**Prompt**
If a line of the data below contains the string "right", count it, then state the total alone.

**Information supplied**
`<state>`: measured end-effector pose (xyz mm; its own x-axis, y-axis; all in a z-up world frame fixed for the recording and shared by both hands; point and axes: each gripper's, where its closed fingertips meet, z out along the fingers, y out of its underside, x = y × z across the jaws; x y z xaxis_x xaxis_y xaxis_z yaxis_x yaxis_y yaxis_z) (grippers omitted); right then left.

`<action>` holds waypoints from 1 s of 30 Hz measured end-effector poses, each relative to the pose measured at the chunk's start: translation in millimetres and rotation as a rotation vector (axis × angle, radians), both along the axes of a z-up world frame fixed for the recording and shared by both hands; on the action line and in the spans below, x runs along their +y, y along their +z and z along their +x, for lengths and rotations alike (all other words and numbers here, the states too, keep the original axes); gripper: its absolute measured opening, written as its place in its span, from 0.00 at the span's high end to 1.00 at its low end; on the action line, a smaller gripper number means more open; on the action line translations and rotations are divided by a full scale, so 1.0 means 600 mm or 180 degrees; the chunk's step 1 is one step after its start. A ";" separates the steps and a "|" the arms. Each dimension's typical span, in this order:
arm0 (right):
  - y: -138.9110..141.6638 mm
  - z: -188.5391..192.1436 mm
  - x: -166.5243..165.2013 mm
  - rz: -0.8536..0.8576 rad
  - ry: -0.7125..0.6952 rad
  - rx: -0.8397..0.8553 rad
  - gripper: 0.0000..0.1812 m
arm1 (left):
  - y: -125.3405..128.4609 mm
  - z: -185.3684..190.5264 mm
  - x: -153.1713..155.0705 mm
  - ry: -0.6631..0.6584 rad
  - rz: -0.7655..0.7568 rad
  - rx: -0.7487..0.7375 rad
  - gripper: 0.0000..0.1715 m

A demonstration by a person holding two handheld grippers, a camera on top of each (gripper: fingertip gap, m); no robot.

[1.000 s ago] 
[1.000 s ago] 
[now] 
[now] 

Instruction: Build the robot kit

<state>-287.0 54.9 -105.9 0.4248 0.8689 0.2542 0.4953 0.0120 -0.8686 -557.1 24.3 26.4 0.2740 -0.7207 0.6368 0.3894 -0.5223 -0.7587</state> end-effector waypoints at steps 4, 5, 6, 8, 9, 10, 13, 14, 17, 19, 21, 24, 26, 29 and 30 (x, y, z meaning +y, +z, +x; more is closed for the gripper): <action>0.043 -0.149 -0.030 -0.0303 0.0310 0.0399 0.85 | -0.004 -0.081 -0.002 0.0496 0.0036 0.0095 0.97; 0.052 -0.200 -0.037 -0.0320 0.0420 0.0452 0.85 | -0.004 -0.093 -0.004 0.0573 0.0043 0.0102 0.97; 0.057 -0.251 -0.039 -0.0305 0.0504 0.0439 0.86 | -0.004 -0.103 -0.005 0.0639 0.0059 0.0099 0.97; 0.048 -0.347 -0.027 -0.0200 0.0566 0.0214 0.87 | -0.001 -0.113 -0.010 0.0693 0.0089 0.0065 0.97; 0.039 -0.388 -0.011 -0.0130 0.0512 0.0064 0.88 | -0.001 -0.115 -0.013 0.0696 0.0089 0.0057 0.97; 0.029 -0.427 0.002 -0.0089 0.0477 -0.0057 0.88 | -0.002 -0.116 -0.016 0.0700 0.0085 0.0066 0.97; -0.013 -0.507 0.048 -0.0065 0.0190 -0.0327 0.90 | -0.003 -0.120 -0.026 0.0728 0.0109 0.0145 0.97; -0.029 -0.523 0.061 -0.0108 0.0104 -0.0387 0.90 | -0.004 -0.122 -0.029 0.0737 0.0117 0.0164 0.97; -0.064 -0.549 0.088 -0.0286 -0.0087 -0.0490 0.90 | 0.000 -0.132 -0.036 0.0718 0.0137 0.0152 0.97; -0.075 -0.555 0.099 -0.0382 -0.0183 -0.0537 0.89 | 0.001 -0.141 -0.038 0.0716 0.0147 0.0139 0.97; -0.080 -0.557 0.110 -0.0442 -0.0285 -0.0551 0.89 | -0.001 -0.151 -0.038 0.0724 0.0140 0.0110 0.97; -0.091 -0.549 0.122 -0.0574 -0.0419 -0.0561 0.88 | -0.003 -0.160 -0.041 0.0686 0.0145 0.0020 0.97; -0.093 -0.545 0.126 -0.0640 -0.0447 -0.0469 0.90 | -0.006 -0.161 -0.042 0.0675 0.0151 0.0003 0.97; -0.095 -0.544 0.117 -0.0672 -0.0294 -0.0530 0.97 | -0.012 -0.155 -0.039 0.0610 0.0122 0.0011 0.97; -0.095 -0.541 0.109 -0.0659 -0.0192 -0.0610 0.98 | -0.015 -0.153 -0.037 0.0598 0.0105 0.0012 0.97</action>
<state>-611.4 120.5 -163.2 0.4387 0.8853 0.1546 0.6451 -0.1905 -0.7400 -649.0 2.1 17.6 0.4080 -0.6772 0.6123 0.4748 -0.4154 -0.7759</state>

**Task response**
2